— EXERCISE DESCRIPTION —
Read through the material below and find each line that has the word "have"; copy it.

— INPUT DATA —
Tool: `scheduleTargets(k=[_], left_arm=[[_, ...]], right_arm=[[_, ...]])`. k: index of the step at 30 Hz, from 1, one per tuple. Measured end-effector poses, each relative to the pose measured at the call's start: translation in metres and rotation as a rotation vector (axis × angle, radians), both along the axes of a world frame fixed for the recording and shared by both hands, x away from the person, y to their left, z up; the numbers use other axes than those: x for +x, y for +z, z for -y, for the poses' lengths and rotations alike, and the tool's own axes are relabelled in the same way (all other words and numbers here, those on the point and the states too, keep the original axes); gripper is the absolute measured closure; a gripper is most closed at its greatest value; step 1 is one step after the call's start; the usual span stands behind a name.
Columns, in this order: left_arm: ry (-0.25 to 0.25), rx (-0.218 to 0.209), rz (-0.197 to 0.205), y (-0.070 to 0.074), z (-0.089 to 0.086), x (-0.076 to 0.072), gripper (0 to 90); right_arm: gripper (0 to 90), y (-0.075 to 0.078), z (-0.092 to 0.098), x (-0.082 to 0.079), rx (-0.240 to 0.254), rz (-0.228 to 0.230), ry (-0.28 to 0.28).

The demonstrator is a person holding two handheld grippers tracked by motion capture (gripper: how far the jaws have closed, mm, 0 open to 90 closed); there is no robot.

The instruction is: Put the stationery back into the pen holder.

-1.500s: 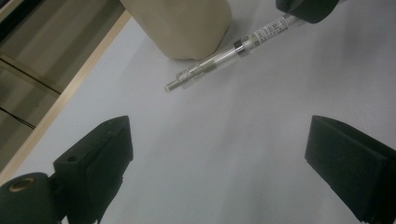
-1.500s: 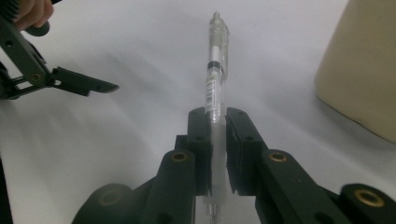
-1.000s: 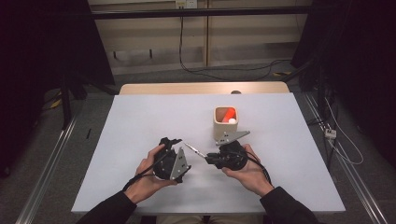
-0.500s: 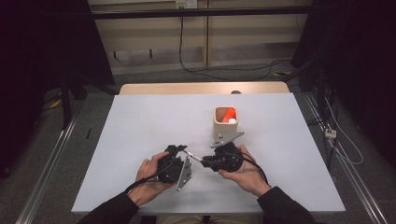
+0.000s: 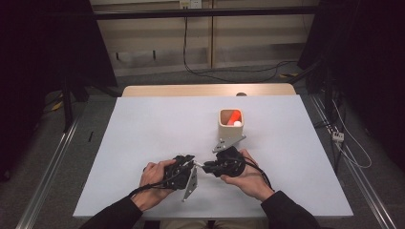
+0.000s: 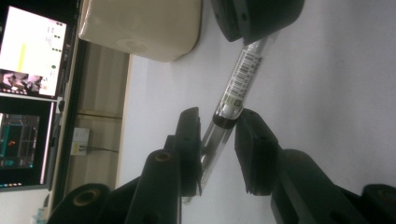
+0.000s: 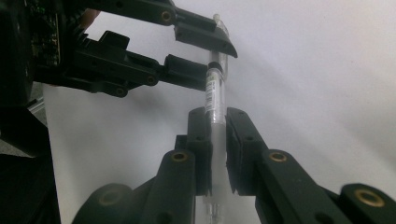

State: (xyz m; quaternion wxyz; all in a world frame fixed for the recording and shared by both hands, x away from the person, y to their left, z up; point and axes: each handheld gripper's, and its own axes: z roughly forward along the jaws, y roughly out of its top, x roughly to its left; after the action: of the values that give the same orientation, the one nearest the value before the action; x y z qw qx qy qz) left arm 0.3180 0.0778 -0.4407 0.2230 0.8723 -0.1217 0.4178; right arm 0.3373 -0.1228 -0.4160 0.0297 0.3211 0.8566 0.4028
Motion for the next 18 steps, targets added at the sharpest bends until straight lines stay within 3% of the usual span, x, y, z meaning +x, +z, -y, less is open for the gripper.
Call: scheduleTargets(k=[4,5,6,9,12,14,15,17,18], left_arm=[[-0.003,0.006,-0.004,-0.003,0.002,-0.001,75.2],[0.005,0.008,-0.014,-0.002,0.002,-0.001,76.0],[0.018,-0.002,-0.052,-0.002,0.002,0.001,76.9],[0.046,-0.041,-0.086,0.000,0.002,0.001,78.7],[0.057,-0.039,-0.110,0.001,0.002,0.001,80.0],[0.063,-0.047,-0.143,0.001,0.002,0.004,80.4],[0.087,-0.064,-0.163,0.001,0.002,0.004,80.4],[0.096,-0.074,-0.200,0.002,0.000,0.009,80.5],[0.097,-0.080,-0.210,0.003,-0.002,0.011,80.5]], right_arm=[[81.1,0.000,0.001,0.001,0.010,-0.006,-0.007],[81.1,0.000,0.002,0.001,0.016,-0.005,-0.011],[81.1,0.000,0.002,0.001,0.025,-0.001,-0.014],[80.8,0.002,0.004,0.000,0.055,0.024,-0.024],[79.0,0.003,0.006,0.001,0.075,0.040,-0.032],[76.2,0.002,0.006,0.001,0.077,0.063,-0.048],[72.2,0.002,0.007,0.000,0.073,0.068,-0.054],[59.3,-0.001,0.009,0.000,0.070,0.084,-0.081],[57.0,-0.002,0.011,-0.001,0.079,0.091,-0.090]])
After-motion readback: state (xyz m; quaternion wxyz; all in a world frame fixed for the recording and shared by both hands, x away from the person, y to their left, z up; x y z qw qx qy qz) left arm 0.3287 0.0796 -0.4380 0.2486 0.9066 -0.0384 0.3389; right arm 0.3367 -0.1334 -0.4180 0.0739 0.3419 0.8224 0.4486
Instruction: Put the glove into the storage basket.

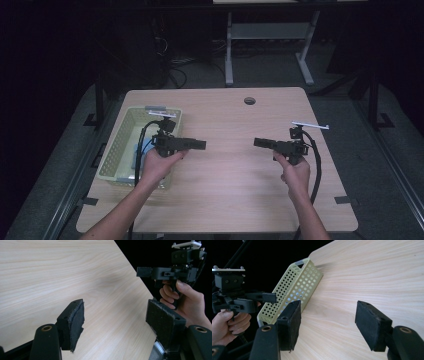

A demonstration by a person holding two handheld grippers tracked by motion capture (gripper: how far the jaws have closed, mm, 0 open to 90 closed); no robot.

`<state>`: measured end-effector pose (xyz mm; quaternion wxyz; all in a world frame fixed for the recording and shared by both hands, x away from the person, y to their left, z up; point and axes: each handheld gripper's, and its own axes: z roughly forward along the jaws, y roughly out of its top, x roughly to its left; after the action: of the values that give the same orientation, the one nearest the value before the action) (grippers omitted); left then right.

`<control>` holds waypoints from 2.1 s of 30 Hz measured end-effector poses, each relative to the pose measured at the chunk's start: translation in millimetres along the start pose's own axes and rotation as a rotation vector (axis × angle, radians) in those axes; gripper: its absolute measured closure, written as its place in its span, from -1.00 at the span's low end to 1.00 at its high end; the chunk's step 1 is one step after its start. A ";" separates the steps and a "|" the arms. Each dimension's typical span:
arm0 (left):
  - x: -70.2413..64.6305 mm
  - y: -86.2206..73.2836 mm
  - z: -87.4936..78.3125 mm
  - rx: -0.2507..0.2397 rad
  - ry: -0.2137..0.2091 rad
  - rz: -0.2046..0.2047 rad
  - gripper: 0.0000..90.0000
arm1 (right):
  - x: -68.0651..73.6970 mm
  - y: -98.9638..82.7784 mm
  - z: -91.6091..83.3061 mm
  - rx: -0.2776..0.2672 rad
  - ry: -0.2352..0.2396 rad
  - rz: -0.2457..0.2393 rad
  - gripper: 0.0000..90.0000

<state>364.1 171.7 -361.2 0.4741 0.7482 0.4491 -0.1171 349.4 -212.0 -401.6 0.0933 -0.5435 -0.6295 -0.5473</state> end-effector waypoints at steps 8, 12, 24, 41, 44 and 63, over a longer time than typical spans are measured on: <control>-4.5 -1.1 14.2 0.005 -0.016 0.013 -0.36 | -12.4 -6.3 -11.8 -0.008 -0.020 0.021 -0.21; -8.2 -2.8 19.9 0.002 -0.019 0.023 -0.39 | -17.7 -9.0 -18.8 -0.015 -0.029 0.026 -0.22; -16.3 -14.3 48.7 0.035 -0.061 0.045 -0.40 | -30.2 -21.1 -34.7 -0.011 -0.056 0.043 -0.23; -26.4 -37.3 70.1 0.064 -0.112 0.087 -0.40 | -53.1 -43.2 -54.0 -0.017 -0.092 0.081 -0.29; -28.5 -41.9 71.8 0.066 -0.119 0.097 -0.40 | -56.1 -47.5 -58.2 -0.020 -0.090 0.088 -0.33; -30.9 -70.2 78.2 0.064 -0.134 0.154 -0.42 | -65.1 -70.8 -84.1 -0.032 -0.101 0.096 -0.38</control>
<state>311.1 101.1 -426.0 0.4867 0.7858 0.3534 -0.1443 279.1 -302.9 -457.4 0.0790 -0.6013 -0.5980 -0.5241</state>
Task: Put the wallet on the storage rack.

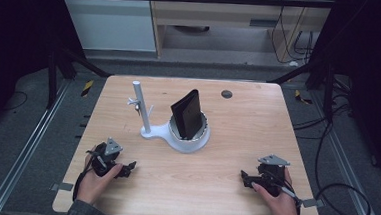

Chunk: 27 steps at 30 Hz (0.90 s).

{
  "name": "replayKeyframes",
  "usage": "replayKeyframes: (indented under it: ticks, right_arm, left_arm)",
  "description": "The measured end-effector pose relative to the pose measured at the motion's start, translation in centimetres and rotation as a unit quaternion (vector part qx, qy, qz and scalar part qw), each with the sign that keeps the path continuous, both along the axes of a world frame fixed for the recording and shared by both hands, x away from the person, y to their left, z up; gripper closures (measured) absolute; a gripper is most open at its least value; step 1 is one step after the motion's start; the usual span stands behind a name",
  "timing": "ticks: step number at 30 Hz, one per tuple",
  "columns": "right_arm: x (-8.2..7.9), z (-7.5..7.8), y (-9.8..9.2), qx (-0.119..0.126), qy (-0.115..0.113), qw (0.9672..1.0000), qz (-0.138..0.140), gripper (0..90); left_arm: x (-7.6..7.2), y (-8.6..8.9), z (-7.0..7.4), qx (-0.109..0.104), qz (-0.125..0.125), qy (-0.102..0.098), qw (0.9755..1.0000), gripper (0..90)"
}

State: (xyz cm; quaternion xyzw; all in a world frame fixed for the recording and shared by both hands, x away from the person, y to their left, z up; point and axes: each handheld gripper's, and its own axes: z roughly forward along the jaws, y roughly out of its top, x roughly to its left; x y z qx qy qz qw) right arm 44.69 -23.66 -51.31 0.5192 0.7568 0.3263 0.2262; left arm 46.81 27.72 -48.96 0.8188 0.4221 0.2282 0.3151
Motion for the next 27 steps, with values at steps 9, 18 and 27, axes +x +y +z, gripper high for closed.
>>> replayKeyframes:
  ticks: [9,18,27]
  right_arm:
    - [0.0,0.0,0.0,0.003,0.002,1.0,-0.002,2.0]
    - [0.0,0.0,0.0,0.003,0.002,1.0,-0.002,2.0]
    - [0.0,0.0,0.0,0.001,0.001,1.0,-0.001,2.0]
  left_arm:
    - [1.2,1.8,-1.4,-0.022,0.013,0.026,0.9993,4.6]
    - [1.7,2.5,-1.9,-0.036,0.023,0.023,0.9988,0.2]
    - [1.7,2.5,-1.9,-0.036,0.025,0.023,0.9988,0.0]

— REPLY TO THE EXERCISE —
The demonstrator is a person holding two handheld grippers tracked by motion capture (gripper: how far the jaws have closed, mm, 0 open to 90 closed); there is no robot.
A demonstration by a person holding two handheld grippers tracked by motion capture (gripper: how far the jaws have closed, mm, 0 open to 90 closed); no robot.

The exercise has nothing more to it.